FIG. 2 shows one exemplary set-up of an image evaluation means,

FIG. 3 shows method steps of a method according to the invention, data generation of the training data being shown,

FIG. 4 shows method steps of a method according to the invention, training of an image evaluation means being shown,

FIG. 5 shows a structure of a recording,

FIG. 6 shows parts of a system according to the invention.

An application of functional components 200 is visualized schematically in FIG. 1. In accordance with a method according to the invention for automatic lip reading in the case of a patient 1, firstly image information 280 about a silent mouth movement of the patient 1 can be provided. The providing is effected e.g. by an image recording device 310, which is shown in FIG. 6 as part of a system 300 according to the invention. The image recording device 310 comprises a camera, for example, which records the mouth movement of the patient 1 and stores it as the image information 280. For this purpose, the image information 280 can e.g. be transferred by means of a data transfer to a memory of the system 300 according to the invention and be buffer-stored there. Afterward, an (in particular automatic, electronic) application of an image evaluation means 210 can be effected, which involves using the image information 280 for an input 201 of the image evaluation means 210 in order to use an output 202 of the image evaluation means 210 as audio information 270. The application can comprise digital data processing, for example, which is executed by at least one electronic processor of the system 300, for example. Furthermore, the output 202 can be a digital output, for example, the content of which is regarded or used as audio information in the sense of MFCC. Subsequently, an (in particular automatic, electronic) application of a speech evaluation means 240 for speech recognition with the audio information 270 for an input of the speech evaluation means 240 can be effected in order to use an output of the speech evaluation means 240 as speech information 260 about the mouth movement. This application, too, can comprise digital data processing which is executed by at least one electronic processor of the system 300, for example. In this case, the output 202 of the image evaluation means 210 can also be used directly as input for the speech evaluation means 240, and the output of the speech evaluation means 240 can be used directly as speech information 260.

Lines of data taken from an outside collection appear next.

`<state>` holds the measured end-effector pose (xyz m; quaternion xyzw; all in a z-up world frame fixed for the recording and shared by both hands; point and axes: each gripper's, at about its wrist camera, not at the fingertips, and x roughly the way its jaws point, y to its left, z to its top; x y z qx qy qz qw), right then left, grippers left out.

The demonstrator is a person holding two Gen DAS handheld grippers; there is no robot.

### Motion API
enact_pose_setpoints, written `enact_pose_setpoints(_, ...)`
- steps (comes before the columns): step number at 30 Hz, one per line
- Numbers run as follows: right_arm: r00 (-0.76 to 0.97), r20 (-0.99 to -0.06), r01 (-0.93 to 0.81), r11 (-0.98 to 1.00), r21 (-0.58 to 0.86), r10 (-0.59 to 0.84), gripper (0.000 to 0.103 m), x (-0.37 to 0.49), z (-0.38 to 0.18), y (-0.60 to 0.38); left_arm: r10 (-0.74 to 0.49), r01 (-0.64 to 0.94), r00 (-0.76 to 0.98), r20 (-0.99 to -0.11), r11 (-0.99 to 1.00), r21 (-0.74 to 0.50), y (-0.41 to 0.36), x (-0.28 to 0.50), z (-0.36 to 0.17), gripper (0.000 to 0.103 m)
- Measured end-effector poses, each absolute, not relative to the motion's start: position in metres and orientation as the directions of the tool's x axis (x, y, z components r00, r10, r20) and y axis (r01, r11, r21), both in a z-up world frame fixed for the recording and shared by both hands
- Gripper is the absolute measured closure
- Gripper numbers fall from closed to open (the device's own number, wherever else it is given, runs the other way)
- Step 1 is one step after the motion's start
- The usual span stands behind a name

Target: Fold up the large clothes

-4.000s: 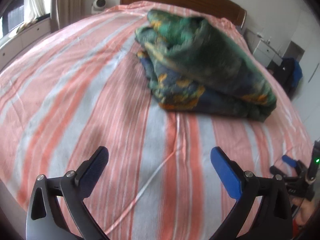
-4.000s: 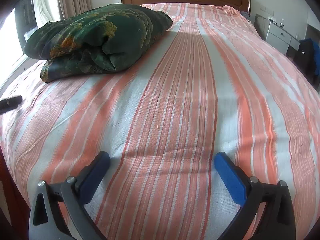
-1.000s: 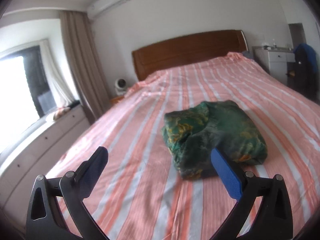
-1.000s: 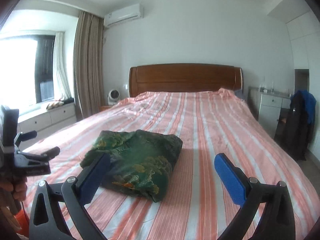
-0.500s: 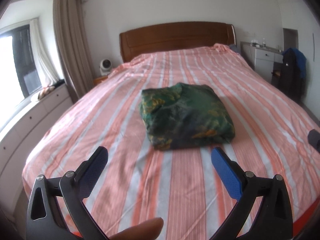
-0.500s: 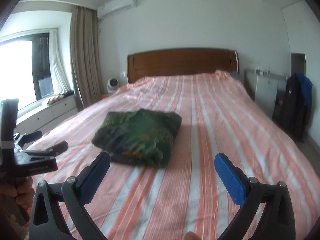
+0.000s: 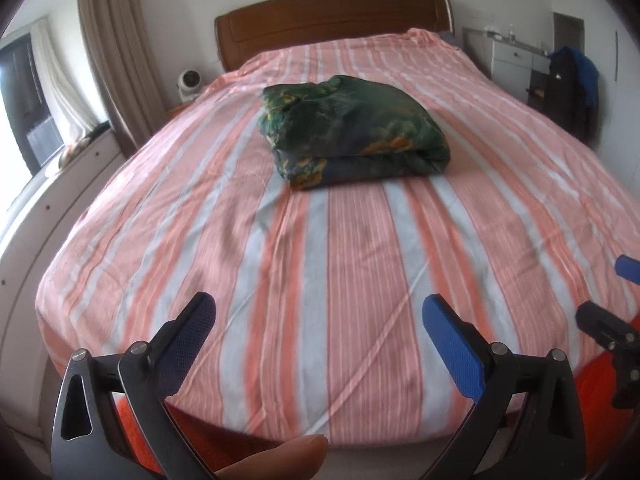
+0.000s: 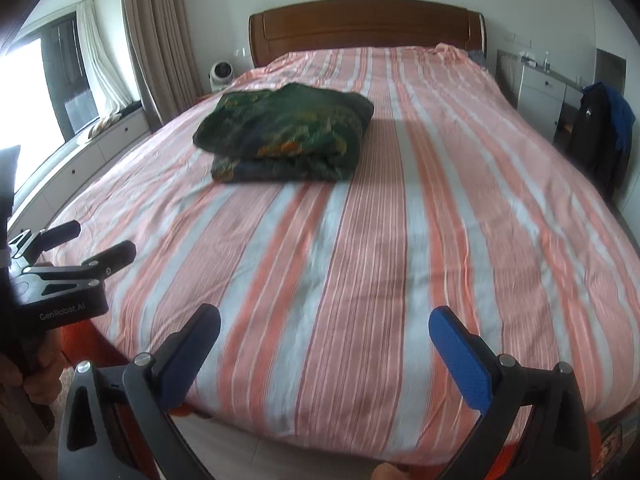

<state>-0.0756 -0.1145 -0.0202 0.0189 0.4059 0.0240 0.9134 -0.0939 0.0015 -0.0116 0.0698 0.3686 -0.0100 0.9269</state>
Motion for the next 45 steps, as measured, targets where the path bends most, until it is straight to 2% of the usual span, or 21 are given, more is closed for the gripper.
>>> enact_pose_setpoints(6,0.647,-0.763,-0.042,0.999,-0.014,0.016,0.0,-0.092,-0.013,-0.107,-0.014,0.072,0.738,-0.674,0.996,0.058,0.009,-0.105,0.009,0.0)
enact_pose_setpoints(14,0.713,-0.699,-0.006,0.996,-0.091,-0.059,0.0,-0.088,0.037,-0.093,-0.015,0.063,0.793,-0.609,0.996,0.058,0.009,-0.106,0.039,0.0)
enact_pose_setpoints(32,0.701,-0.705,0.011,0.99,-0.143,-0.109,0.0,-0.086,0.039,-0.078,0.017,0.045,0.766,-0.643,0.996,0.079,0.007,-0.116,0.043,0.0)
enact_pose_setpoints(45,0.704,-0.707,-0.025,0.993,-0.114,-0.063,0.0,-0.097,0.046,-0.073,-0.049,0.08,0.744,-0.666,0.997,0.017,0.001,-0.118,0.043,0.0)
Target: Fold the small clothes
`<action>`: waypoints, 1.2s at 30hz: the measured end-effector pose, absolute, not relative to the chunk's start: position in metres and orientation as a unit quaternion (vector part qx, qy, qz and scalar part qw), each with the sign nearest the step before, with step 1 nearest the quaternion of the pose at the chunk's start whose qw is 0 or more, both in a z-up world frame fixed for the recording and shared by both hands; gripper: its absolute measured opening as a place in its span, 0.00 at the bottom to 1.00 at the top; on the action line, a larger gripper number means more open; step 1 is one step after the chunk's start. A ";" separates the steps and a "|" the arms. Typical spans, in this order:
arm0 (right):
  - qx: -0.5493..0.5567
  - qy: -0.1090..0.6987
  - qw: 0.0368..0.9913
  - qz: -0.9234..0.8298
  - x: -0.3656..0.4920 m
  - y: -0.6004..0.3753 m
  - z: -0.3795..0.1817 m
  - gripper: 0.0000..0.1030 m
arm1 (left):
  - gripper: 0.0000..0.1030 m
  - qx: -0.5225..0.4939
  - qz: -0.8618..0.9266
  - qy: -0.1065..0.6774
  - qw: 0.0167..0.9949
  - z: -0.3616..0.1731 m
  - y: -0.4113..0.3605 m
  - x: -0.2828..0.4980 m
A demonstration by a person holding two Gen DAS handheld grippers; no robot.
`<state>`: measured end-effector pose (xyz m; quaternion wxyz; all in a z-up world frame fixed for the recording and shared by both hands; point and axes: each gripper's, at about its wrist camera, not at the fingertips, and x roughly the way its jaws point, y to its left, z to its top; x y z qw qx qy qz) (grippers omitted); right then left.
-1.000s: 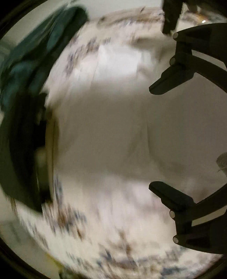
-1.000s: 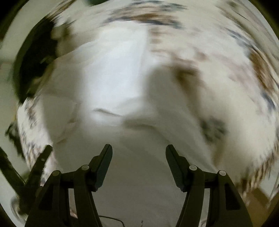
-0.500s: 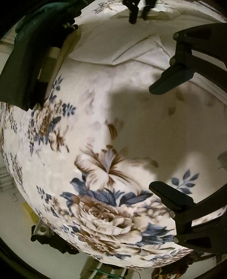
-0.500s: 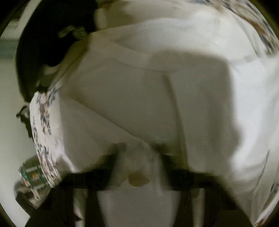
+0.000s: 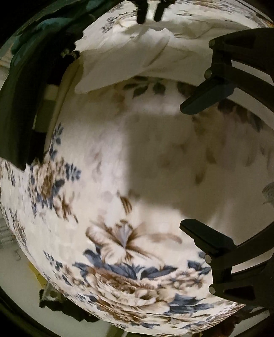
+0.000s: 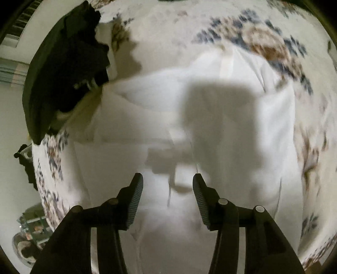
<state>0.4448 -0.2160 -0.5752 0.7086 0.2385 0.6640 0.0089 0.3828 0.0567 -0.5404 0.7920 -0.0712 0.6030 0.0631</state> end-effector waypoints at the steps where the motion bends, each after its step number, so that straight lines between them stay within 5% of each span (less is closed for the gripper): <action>1: 0.250 0.665 0.703 0.013 0.435 -0.220 -0.577 0.50 | 0.99 -0.066 0.057 0.603 0.793 -0.540 0.052 0.384; 20: 0.220 0.738 0.638 -0.015 0.245 -0.438 -0.506 0.56 | 0.99 -0.047 0.025 0.594 0.803 -0.484 -0.048 0.304; 36: 0.138 0.749 0.643 0.087 0.307 -0.611 -0.552 0.56 | 0.96 -0.134 0.010 0.704 0.698 -0.532 -0.335 0.095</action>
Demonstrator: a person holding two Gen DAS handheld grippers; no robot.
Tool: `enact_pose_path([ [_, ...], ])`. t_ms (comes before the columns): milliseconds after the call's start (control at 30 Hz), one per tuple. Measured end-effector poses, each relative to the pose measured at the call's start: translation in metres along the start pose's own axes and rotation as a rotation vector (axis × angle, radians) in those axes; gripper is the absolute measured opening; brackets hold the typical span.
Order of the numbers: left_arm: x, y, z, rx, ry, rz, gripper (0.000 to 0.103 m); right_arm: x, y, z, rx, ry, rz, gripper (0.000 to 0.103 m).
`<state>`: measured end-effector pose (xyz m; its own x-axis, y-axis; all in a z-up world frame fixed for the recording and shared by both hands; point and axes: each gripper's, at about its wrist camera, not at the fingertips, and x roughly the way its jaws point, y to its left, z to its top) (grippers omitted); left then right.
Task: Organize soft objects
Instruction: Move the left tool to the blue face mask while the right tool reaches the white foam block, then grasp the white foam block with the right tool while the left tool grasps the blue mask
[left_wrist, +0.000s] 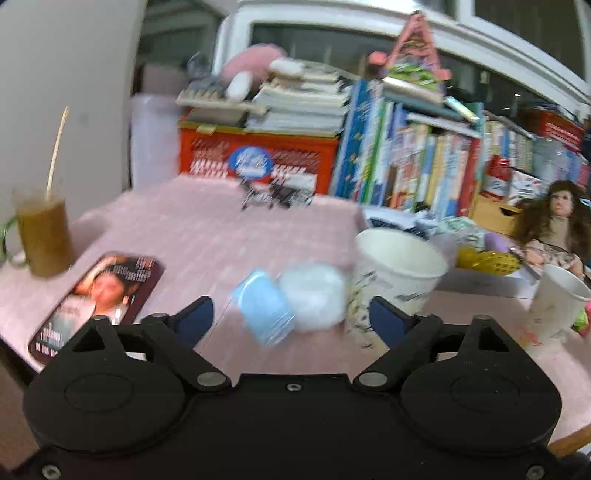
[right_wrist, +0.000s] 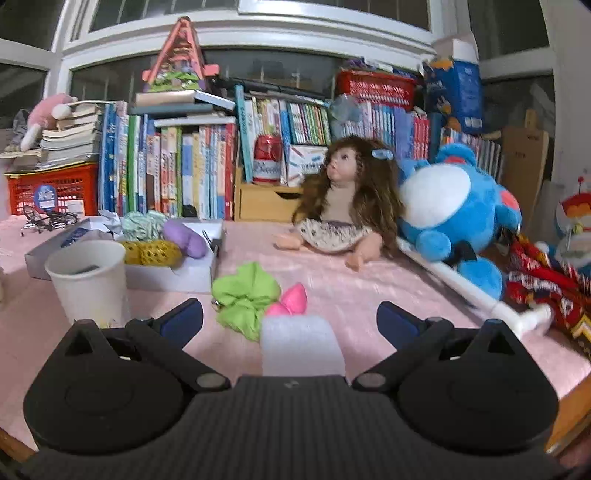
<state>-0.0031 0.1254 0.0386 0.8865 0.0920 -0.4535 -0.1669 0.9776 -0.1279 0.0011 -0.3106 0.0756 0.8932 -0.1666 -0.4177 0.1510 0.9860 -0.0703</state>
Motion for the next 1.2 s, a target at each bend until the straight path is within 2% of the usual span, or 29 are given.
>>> enact_pose_path([
  [133,0.016,0.013,-0.006,-0.05,0.053,0.015,0.064,0.008,-0.002,-0.008,0.011,0.036,0.001,0.099],
  [233,0.026,0.019,-0.01,-0.063,0.075,0.031,0.057,0.012,0.0,-0.012,-0.007,0.051,0.009,0.097],
  [467,0.041,0.021,-0.015,-0.092,0.105,0.03,0.051,0.024,0.002,-0.019,-0.009,0.089,-0.011,0.095],
  [667,0.044,0.023,-0.013,-0.135,0.096,-0.002,0.049,0.03,0.003,-0.024,-0.006,0.114,-0.015,0.092],
  [800,0.049,0.024,-0.012,-0.147,0.091,0.007,0.049,0.033,0.006,-0.026,-0.011,0.12,-0.02,0.09],
  [867,0.05,0.024,-0.012,-0.144,0.09,0.013,0.042,0.035,0.007,-0.026,-0.009,0.126,-0.02,0.089],
  [900,0.051,0.024,-0.012,-0.14,0.092,0.014,0.032,0.036,0.007,-0.026,-0.007,0.129,-0.02,0.088],
  [967,0.053,0.024,-0.012,-0.13,0.1,0.008,0.03,0.037,0.009,-0.027,-0.004,0.138,-0.018,0.085],
  [1100,0.052,0.021,-0.012,-0.099,0.102,0.015,0.024,0.04,0.011,-0.029,0.012,0.168,-0.018,0.058],
  [1200,0.047,0.018,-0.014,-0.083,0.111,0.006,0.023,0.038,0.011,-0.03,0.037,0.165,-0.016,0.057],
])
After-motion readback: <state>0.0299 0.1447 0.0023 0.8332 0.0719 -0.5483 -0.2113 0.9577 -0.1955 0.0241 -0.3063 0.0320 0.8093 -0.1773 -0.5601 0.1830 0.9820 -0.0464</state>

For the application in FIG. 1, a previously trained image evaluation means 210 (such as a neural network) can be used as the image evaluation means 210. In order to obtain the trained image evaluation means 210, firstly training 255 (described in even greater detail below) of an (untrained) image evaluation means 210 can be effected. For this purpose, a recording 265 shown in FIG. 5 can be used as training data 230. The recording 265 results e.g. from a video and audio recording of a mouth movement of a speaker and the associated spoken speech. In this case, the spoken speech is required only for the training and can optionally also be supplemented manually.

The training 255 of the image evaluation means 210 can be carried out in order that the image evaluation means 210 trained in this way is provided as the functional component 200, wherein image information 280 of the training data 230 is used for an input 201 of the image evaluation means 210 and audio information 270 of the training data 230 is used as a learning specification for an output 202 of the image evaluation means 210 in order to train the image evaluation means 210 to artificially generate the speech during a silent mouth movement. The image evaluation means 210 can accordingly be specifically trained and thus optimized to carry out artificial generation of the speech during a—silent—mouth movement, but not during spoken speech, and/or in a medical context. This can be effected by the selection of the training data 230, in the case of which the training data 230 comprise silent speech and/or speech with contents in a medical context. The speech contents of the training data 230 comprise in particular patient wishes and/or patient indications which often occur in the context of such a medical treatment in which the spoken speech of the patients is restricted and/or prevented.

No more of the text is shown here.